Improving Diffusion Models for TTS – Non_Interactive

I’ve spent the majority of the last two months working on improving the diffusion model in Tortoise TTS.

The model used in v1 had a few major shortcomings:

Conditioning inputs were bottlenecked to a very small dimensional input into the main model, limiting their effectiveness.
The model was trained on audio signals at 11kHz. To make this feasible, I needed to chop up the signals into small clips which have limited context, and:
The model itself was relatively shallow: the top layers only had a depth of 1 and model channels at the top levels were very restricting.
No processing was performed on the input codes, meaning the main u-net needed to do all the heavy lifting here.

I tried out many solutions to the above problems. Of them, the spatial dimensionality of the model was the hardest to tackle. I experimented at length with models that operated at 5000kHz, with the intent of training a separate super-resolution model. The problem is that even at this dimensionality, training is ridiculously slow and model size is constrained.

MEL 4 lyfe

A couple of weeks ago I had a breakthrough which seems obvious in hindsight: train the diffusion model to reconstruct real MEL spectrograms, rather than the audio signal itself, then use an existing vocoder to go from the MEL to the audio signal.

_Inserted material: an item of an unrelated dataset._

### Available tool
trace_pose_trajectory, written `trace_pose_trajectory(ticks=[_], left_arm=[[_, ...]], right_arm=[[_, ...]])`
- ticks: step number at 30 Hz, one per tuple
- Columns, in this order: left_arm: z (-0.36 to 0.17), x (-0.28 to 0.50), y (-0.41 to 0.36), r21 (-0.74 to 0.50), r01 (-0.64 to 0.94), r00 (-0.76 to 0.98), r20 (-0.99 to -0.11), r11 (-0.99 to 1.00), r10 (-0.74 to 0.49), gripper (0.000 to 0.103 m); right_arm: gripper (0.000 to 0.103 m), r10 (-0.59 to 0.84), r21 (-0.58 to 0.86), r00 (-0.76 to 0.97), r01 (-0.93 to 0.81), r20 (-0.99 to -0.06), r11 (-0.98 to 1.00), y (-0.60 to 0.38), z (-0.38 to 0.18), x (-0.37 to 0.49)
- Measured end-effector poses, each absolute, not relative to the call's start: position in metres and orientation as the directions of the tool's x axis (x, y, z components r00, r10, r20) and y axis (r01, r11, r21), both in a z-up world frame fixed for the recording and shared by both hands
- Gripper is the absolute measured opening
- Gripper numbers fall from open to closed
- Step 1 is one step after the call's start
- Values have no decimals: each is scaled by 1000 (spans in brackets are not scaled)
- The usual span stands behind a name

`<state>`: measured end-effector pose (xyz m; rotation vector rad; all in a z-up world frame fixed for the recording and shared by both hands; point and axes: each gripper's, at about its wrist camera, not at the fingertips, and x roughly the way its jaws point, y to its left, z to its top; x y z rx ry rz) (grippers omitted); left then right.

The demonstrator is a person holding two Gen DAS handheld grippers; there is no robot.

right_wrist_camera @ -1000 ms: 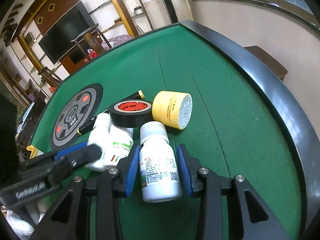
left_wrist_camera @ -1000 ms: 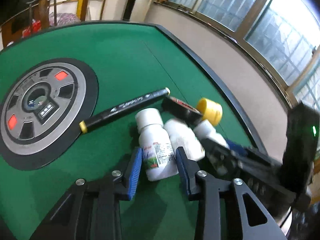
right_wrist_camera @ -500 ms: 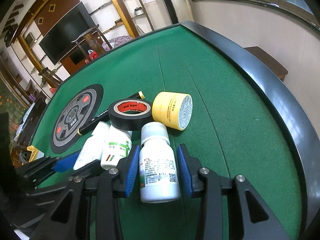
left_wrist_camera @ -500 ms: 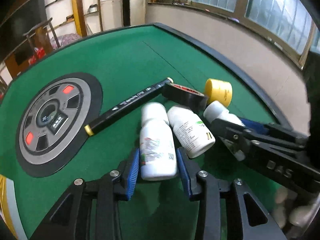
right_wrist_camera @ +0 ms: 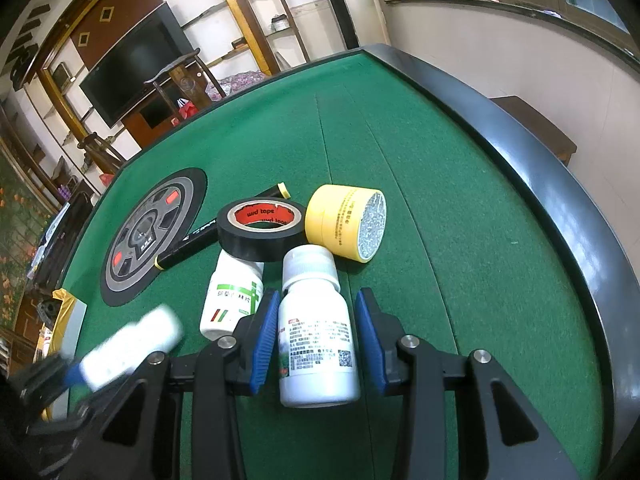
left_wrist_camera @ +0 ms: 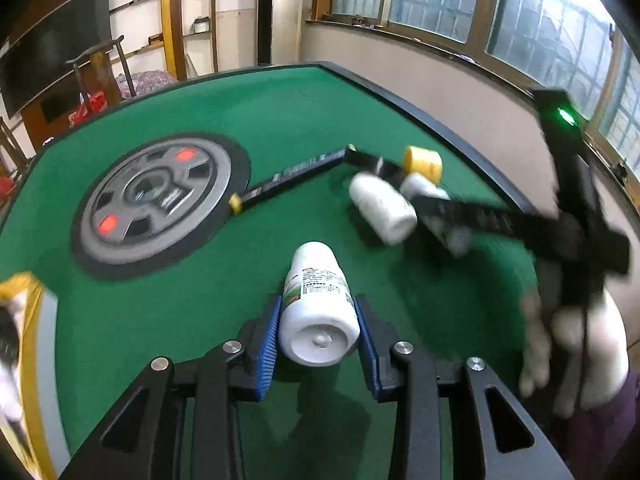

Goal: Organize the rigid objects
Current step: 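Carry both bottles to the tray and release the left tool's bottle inside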

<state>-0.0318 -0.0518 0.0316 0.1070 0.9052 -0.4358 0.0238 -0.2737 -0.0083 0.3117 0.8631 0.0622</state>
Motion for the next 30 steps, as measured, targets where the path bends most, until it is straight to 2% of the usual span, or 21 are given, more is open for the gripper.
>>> trace_pose_trajectory(ticks=[2, 4, 5, 7, 9, 11, 12, 20, 24, 30], left_arm=[[31, -39, -52, -73, 414, 545, -779, 907, -311, 37], [26, -38, -57, -43, 419, 542, -790, 907, -288, 43], [24, -37, -57, -41, 420, 537, -794, 907, -284, 49], [17, -31, -63, -34, 426, 540, -792, 904, -284, 51], [7, -31, -70, 17, 429, 558, -792, 903, -250, 48], [2, -39, -71, 27, 430, 568, -785, 902, -247, 37], [3, -41, -69, 24, 429, 566, -786, 903, -248, 35], [29, -76, -26, -39, 357, 581, -773, 933, -255, 36], [47, -97, -2, -44, 312, 634, -735, 949, -242, 36], [65, -113, 37, -84, 266, 675, -695, 960, -247, 36]], right_arm=[[40, 176, 289, 652, 69, -738, 955, -273, -8, 24], [42, 176, 283, 653, 62, -737, 957, -271, -8, 25], [43, 177, 282, 654, 59, -736, 958, -271, -8, 26], [44, 180, 285, 656, 56, -733, 957, -271, -9, 27], [47, 192, 295, 657, 48, -729, 954, -272, -9, 28], [53, 201, 295, 658, 33, -725, 955, -269, -10, 28], [56, 203, 287, 657, 21, -726, 958, -266, -10, 29], [59, 200, 276, 657, 12, -726, 961, -264, -11, 30], [36, 131, 238, 663, 72, -737, 969, -266, -11, 25], [34, 55, 159, 662, 97, -747, 983, -257, -8, 19]])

This approach needed a little work to make it feasible. First, I set about finding a good Vocoder. Ideally something that was trained on a diverse dataset (which basically means LibriTTS) so that it could reconstruct a variety of voices. Ideally I’d like something pretrained so I don’t have to burn resources training another network. Finally, something efficient would be nice too; we don’t need to make TortoiseTTS any slower!

I ended up going with univnet. After testing the pretrained model, I found it worked well on many voices, including ones outside of the standard TTS datasets. It is also fast and fairly simple.

The next hurdle to overcome is that diffusion models can only generate data on the range [-1,1]. (log)MEL spectrograms far exceed this range. An easily solution is to normalize the spectrograms, but I wasn’t exactly sure how that would work. From past experience, I know that spectrograms are extremely sensitive to relatively tiny variances when compared with other media like audio signals or images.

So I built a normalization scheme and tested the concept on some toy models. To my surprise – it worked great! I set about training a diffusion model that would generate MEL spectrograms (which operate at a 256x spatial reduction when compared to 22kHz audio signals).

At this point, I’ve trained one of these models with 40M samples seen. The results are definitely much better than the existing diffusion model used in Tortoise-TTS. Except I probably won’t release it, because:

Going Flat

While the model was training on my main deep learning machine, I got to thinking: why am I using a u-net at all at such a low spatial resolution? It is entirely feasible to simply use a standard, flat transformer for the entire processing network that composes the diffusion model.

I’m pretty down on conv-nets these days and am especially skeptical of u-nets. I think u-nets could be powerful, but I think there is a serious lack of research into training them efficiently. You only need to look at the grad norms of each layer of a u-net to see how poorly the architecture trains: My hypothesis is that the lower (parameter-rich) parts of these models hardly train at all.

So lets build a flat, fully-attentional diffusion network. You got it! After experimenting with this toy model in the toy-regime, I found it performed incredibly. At the loss level, it was easily 20% superior to the u-net model.

Other things to try

One other thing I really want to try is to improve the structural conditioning signal provided to the diffusion network. Currently, I am simply providing the codes outputted from the autoregressive model (or the DVAE, during training).

However, I think this model would benefit greatly from a more robust signal. Specifically: why not train it directly on the outputs of the autoregressive model? Then it has access to the actual text inputs, among other things.

I plan to experiment with this before I release v2 of the tortoise-tts model suite. Stay tuned. I’m getting pretty excited, this thing is coming together exceptionally well.